▶ _Work request_: Reproduce the whole listing, keeping each word unchanged.

▶ _The data_:
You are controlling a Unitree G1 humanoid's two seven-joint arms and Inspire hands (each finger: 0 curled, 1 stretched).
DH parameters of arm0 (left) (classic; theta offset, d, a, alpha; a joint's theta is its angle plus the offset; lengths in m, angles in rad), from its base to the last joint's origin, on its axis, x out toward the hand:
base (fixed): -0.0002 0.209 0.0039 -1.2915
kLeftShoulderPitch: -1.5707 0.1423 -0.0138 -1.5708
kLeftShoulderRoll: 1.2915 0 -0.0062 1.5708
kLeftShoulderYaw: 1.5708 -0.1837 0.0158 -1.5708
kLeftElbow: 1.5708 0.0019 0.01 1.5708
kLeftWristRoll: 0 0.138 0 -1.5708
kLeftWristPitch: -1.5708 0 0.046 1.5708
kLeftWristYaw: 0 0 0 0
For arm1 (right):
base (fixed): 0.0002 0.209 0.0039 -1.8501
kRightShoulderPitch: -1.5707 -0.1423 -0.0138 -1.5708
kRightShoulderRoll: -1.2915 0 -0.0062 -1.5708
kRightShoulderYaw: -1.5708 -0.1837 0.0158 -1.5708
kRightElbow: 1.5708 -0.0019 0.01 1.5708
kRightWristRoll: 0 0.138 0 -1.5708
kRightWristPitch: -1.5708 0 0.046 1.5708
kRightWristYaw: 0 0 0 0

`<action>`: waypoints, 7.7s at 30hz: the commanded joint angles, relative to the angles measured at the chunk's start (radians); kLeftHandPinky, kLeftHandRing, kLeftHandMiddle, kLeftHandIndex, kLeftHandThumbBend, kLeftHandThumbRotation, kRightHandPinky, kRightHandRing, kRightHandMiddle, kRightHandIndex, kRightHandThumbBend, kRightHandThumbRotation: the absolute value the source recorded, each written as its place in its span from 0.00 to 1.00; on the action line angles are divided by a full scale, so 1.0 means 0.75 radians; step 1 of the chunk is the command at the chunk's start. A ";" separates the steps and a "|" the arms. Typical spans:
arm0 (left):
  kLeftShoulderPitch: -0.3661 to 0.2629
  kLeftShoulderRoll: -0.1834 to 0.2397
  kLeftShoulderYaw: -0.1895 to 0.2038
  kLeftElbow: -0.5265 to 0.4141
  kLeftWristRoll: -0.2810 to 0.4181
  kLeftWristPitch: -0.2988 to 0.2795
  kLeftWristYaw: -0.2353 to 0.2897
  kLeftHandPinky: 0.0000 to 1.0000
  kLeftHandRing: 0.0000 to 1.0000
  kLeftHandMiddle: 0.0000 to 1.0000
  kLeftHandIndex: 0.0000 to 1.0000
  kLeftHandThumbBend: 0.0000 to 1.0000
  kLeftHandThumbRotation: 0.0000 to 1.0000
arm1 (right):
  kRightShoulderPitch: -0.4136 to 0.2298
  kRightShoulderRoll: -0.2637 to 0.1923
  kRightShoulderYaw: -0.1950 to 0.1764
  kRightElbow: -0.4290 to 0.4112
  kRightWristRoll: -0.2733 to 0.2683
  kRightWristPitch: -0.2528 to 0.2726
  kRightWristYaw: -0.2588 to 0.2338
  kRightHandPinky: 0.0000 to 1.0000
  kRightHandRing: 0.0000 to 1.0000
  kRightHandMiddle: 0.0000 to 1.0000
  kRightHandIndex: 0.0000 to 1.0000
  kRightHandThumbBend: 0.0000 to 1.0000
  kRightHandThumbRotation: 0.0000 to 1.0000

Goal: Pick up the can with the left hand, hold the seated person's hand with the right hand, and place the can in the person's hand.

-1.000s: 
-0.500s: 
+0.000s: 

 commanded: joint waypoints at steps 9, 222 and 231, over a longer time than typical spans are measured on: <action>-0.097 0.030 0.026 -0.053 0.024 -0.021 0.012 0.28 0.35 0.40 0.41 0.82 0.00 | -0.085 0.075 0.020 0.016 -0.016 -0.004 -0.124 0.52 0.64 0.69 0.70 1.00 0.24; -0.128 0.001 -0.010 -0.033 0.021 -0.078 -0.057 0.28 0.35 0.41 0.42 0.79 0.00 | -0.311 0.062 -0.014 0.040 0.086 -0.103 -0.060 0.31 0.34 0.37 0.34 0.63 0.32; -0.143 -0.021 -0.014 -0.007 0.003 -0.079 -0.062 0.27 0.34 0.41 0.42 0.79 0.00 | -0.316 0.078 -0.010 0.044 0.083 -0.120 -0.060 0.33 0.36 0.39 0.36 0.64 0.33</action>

▶ _Exercise result_:
You are controlling a Unitree G1 humanoid's two seven-joint arms and Inspire hands (each finger: 0 curled, 1 stretched).
DH parameters of arm0 (left) (classic; theta offset, d, a, alpha; a joint's theta is its angle plus the offset; lengths in m, angles in rad), from its base to the last joint's origin, on its axis, x out toward the hand:
base (fixed): -0.0002 0.209 0.0039 -1.2915
kLeftShoulderPitch: -1.5707 0.1423 -0.0138 -1.5708
kLeftShoulderRoll: 1.2915 0 -0.0062 1.5708
kLeftShoulderYaw: 1.5708 -0.1837 0.0158 -1.5708
kLeftElbow: 1.5708 0.0019 0.01 1.5708
kLeftWristRoll: 0 0.138 0 -1.5708
kLeftWristPitch: -1.5708 0 0.046 1.5708
kLeftWristYaw: 0 0 0 0
For arm1 (right):
base (fixed): 0.0002 0.209 0.0039 -1.8501
kRightShoulderPitch: -1.5707 -0.1423 -0.0138 -1.5708
kRightShoulderRoll: -1.2915 0 -0.0062 -1.5708
kRightShoulderYaw: -1.5708 -0.1837 0.0158 -1.5708
kRightElbow: 1.5708 -0.0019 0.01 1.5708
kRightWristRoll: 0 0.138 0 -1.5708
kRightWristPitch: -1.5708 0 0.046 1.5708
kRightWristYaw: 0 0 0 0

`<action>`: waypoints, 7.7s at 30hz: the commanded joint angles, relative to the angles measured at the chunk's start (radians); kLeftHandPinky, kLeftHandRing, kLeftHandMiddle, kLeftHandIndex, kLeftHandThumbBend, kLeftHandThumbRotation, kRightHandPinky, kRightHandRing, kRightHandMiddle, kRightHandIndex, kRightHandThumbBend, kRightHandThumbRotation: the absolute value the source recorded, each written as its place in its span from 0.00 to 1.00; on the action line angles are divided by a full scale, so 1.0 means 0.75 radians; step 1 of the chunk is the command at the chunk's start. A ";" separates the steps and a "|" the arms. Typical spans:
arm0 (left):
  kLeftShoulderPitch: -0.3661 to 0.2629
  kLeftShoulderRoll: -0.1834 to 0.2397
  kLeftShoulderYaw: -0.1895 to 0.2038
  kLeftElbow: -0.5265 to 0.4141
  kLeftWristRoll: -0.2810 to 0.4181
  kLeftWristPitch: -0.2988 to 0.2795
  kLeftWristYaw: -0.2353 to 0.2897
  kLeftHandPinky: 0.0000 to 1.0000
  kLeftHandRing: 0.0000 to 1.0000
  kLeftHandMiddle: 0.0000 to 1.0000
  kLeftHandIndex: 0.0000 to 1.0000
  kLeftHandThumbBend: 0.0000 to 1.0000
  kLeftHandThumbRotation: 0.0000 to 1.0000
arm1 (right):
  kRightShoulderPitch: -0.4136 to 0.2298
  kRightShoulderRoll: -0.2637 to 0.1923
  kRightShoulderYaw: -0.1950 to 0.1764
  kRightElbow: -0.4290 to 0.4112
  kRightWristRoll: -0.2733 to 0.2683
  kRightWristPitch: -0.2528 to 0.2726
  kRightWristYaw: -0.2588 to 0.2338
  kRightHandPinky: 0.0000 to 1.0000
  kRightHandRing: 0.0000 to 1.0000
  kRightHandMiddle: 0.0000 to 1.0000
  kRightHandIndex: 0.0000 to 1.0000
  kRightHandThumbBend: 0.0000 to 1.0000
  kRightHandThumbRotation: 0.0000 to 1.0000

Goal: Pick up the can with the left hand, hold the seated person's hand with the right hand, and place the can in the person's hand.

-1.000s: 
-0.500s: 
+0.000s: 

 commanded: joint waypoints at steps 9, 222 and 231, over a longer time than typical spans are measured on: <action>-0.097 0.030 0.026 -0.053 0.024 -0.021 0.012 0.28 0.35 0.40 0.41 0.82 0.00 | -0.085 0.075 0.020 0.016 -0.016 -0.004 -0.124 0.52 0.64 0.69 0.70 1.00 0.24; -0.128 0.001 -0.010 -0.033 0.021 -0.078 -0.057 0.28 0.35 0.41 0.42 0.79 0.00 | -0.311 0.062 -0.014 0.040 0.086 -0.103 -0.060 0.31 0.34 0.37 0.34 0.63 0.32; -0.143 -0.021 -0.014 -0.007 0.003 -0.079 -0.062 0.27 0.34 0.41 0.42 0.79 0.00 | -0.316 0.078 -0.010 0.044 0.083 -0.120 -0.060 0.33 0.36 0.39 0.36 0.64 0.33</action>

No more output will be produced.